Betrayal. Ethel Barrymore Theatre (see Broadway). By Harold Pinter. Directed by Mike Nichols. With Daniel Craig, Rachel Weisz, Rafe Spall. Running time: 1hr 30mins. No intermission.

Betrayal: in brief

Based on his own infidelity, Harold Pinter’s 1978 play runs backward—starting with the aftermath of a failed extramarital affair and ending with its sudden start. Guiding us through the triangulated chronology are Daniel Craig and Rachel Weisz, doing the art-imitating-life thing by playing spouses. Rafe Spall is the homewrecker in this revival, staged by the great Mike Nichols.

Betrayal: Theater review by David Cote

It was a troubled marriage from the start, but no one knew. Old hand Mike Nichols, who did such magnificent work on Death of a Salesman, seemed a sound choice to direct the starry Broadway revival of Pinter’s 1978 play about infidelity. Daniel Craig hadn’t shrunken a bit from his years in front of the camera as Agent 007; he was even able to electrify vastly inferior stage material in 2009’s cop melodrama A Steady Rain. And Craig wasn’t acting in a vacuum: Rachel Weisz and Rafe Spall are both appealing performers. The drama itself, while of its time, is not essentially dated. It’s simply that no one got the tone right.

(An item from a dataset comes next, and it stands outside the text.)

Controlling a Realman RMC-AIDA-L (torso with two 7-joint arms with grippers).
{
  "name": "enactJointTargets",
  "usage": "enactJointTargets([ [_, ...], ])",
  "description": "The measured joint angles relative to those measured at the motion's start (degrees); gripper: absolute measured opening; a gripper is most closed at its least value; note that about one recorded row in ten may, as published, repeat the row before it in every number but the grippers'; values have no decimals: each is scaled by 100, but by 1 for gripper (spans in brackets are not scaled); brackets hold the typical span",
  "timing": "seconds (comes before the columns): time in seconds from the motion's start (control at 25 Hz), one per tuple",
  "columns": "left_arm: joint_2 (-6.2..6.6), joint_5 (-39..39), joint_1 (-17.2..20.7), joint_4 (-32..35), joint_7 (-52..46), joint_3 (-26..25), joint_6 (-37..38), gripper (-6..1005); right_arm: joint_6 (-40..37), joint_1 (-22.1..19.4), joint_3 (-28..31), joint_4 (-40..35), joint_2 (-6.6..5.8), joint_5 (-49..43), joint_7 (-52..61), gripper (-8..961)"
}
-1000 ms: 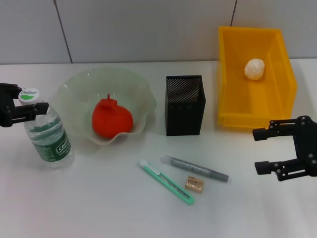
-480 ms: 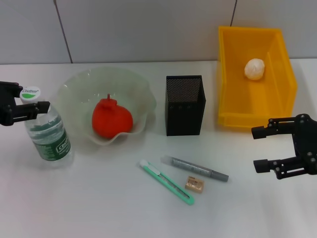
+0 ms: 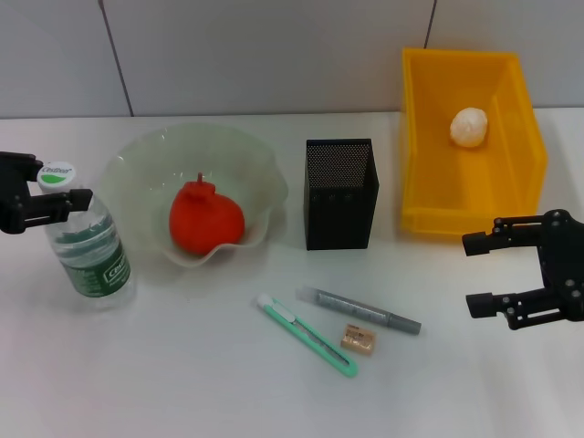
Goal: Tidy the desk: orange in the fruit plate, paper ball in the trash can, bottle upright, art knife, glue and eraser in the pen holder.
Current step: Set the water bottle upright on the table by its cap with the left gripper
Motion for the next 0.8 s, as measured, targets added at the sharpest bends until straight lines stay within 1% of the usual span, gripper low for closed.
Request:
enactJointTargets([
  [0.4,-19,26,-5,-49,64,0,-4,449,4,32,0,10,0,-28,48,787],
  [0.8,-12,24,-10,-140,102,-1,-57,449,6,54,0,8,-6,-36,57,787],
])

One imagines Nichols telling his cast on the first day of rehearsal: “Kids, forget everything you thought you knew about Pinter. These aren’t posh-talking, emotionally repressed stiffs who use words as instruments of torture. They screw; they get drunk; they’re human.” And so in the course of 90 minutes we get a lot of overdone subtext, externalized anger and sloppy-soused acting, and too little of the cool menace and tension one associates with this playwright.

Mind you, Betrayal isn’t one of Pinter’s early studies of vicious bums or cryptic thugs. And it’s not from his late period of grim totalitarian allegories. (As English critic Michael Billington documented in his invaluable 1996 biography, the piece is based on Pinter’s long affair with BBC presenter Joan Bakewell.) There’s a good deal of tenderness and humor in Betrayal, and these charming, vibrant actors bring out those qualities. They capture the haunted, fractured half-lives of adulterers, torn between two beds, two narrative tracks, two sets of memories.

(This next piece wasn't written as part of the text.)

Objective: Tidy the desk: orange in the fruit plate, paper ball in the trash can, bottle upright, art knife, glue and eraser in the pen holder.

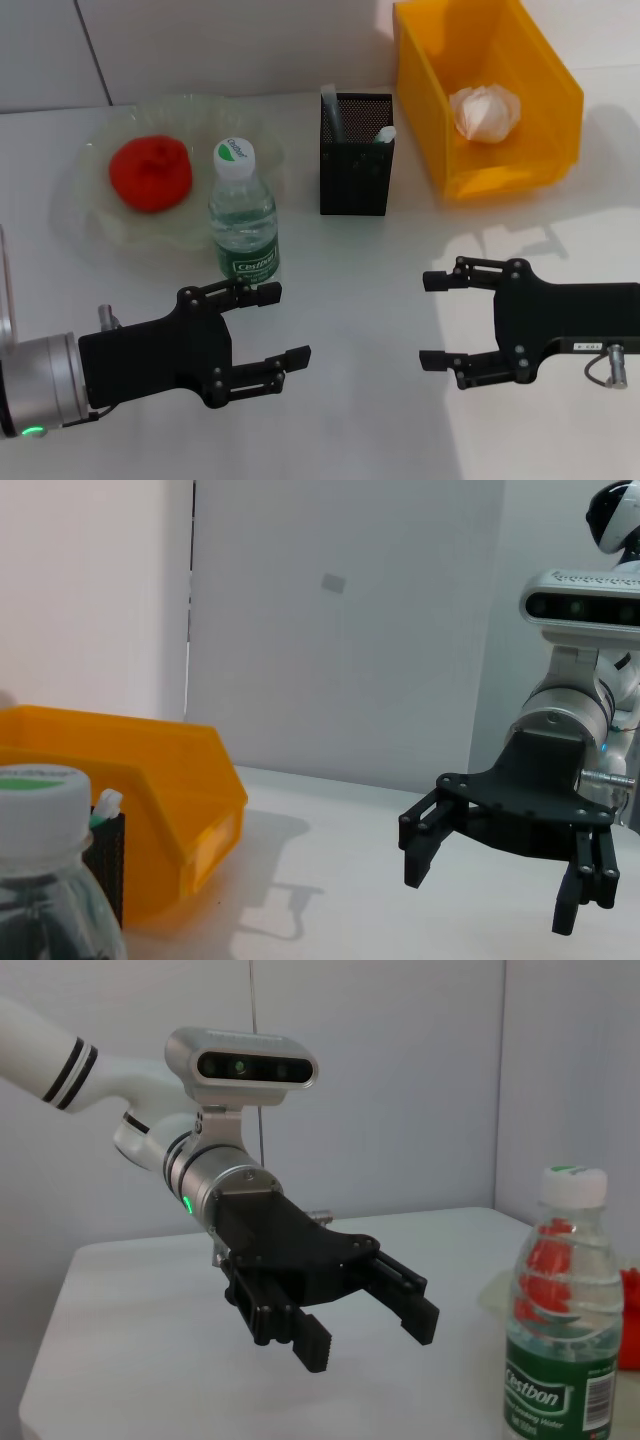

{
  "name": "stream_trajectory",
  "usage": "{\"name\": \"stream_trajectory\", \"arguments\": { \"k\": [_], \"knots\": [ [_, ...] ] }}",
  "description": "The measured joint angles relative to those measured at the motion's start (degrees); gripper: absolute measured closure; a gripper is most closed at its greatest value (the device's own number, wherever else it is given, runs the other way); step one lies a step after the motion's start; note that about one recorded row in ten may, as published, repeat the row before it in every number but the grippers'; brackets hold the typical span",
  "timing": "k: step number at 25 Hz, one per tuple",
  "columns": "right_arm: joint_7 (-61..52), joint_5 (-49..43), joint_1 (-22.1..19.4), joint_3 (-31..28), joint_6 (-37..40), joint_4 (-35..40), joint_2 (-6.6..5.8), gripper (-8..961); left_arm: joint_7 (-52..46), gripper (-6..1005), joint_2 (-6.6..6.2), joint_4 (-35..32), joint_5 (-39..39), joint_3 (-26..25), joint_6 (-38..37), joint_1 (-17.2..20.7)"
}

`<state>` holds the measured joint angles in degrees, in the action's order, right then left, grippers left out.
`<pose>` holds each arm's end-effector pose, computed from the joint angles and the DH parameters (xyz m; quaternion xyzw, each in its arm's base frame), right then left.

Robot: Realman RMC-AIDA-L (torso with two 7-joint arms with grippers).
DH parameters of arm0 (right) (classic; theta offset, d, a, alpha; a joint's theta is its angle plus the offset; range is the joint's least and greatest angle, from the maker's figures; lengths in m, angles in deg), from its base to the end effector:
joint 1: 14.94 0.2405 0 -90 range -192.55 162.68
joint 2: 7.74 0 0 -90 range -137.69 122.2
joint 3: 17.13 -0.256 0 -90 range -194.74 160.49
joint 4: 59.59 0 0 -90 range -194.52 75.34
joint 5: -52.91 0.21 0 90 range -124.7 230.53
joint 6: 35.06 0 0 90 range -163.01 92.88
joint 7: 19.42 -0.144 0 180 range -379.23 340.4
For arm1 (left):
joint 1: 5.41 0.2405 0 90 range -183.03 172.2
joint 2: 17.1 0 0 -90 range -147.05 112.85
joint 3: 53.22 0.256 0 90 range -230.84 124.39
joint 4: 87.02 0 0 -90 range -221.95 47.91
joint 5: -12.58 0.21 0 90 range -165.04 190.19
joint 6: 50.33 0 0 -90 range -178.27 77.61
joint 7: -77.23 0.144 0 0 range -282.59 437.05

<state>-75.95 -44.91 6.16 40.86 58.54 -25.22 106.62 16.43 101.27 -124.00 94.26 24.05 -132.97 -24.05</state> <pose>0.2844 0.2791 -0.0011 -0.9588 0.0573 0.2545 0.1122 -0.2505 0.2758 -0.0534 -0.9469 -0.0987 -0.2890 0.1006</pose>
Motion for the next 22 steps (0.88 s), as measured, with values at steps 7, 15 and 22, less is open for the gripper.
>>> {"name": "stream_trajectory", "arguments": {
  "k": [7, 15, 22],
  "knots": [
    [0.2, -0.8, -0.2, -0.3, 0.2, -0.2, 0.17, 115, -0.5, 233, -0.13, 0.3, 0.0, 0.0, -1.2, -0.2],
    [0.2, -1.3, 0.0, -0.1, 0.2, -0.2, -0.05, 115, -0.8, 233, -0.16, 0.3, 0.0, -0.1, -1.3, -0.1],
    [-0.1, -2.4, 0.5, 0.0, 0.0, -0.1, 0.13, 115, -2.2, 233, -0.22, 0.4, 0.0, 0.0, -1.3, -0.1]
  ]
}}
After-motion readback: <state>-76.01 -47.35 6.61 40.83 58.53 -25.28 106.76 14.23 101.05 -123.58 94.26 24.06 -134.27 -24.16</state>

But they crucially miss the current of sadism and emotional brutality that courses underneath. It’s a question of technique, really. Restraint, understatement and precision with language are called for, not Craig’s periodic spurts of rage or Weisz’s brittle weepiness. Spall’s scruffy, laddish vibe undermines Jerry’s desperation and neediness.

The play is famously structured in reverse chronological order, with the first scene taking place in 1977, two years after Emma and Jerry’s affair ended, and spooling back to 1968, with the first flickers of attraction. That built-in device ensures that the action unfolds with gathering, inescapable irony, so that the final scene, in which Jerry professes his love to the astonished Emma, is both spontaneous and fatalistic. If the Broadway engagement succeeds at all (beyond grossly inflated ticket prices), it’s because the dramaturgy is indestructible. But the music is lacking.

Is that so great a pity? If you don’t know how a piece of music should be performed, what matter if it’s played poorly? Shostakovich’s Piano Trio No. 2 must retain some power, even with a detuned Steinway and cellist lagging. A serious music critic would disagree. Likewise, finally, I can’t recommend this event to anyone who loves Pinter or Betrayal. If you don’t care and you’ve got a few hundred burning a hole in your pocket, go for it. But for your own sake, don’t peruse YouTube clips from the 1983 movie starring Patricia Hodge, Jeremy Irons and Sir Ben Kingsley. It is an ideal transfer of play to film and impeccably acted. If you see it too soon after attending this glossy, empty revival, you’ll feel cheated.—Theater review by David Cote

THE BOTTOM LINE: A star cast isn’t true to Pinter’s dark classic.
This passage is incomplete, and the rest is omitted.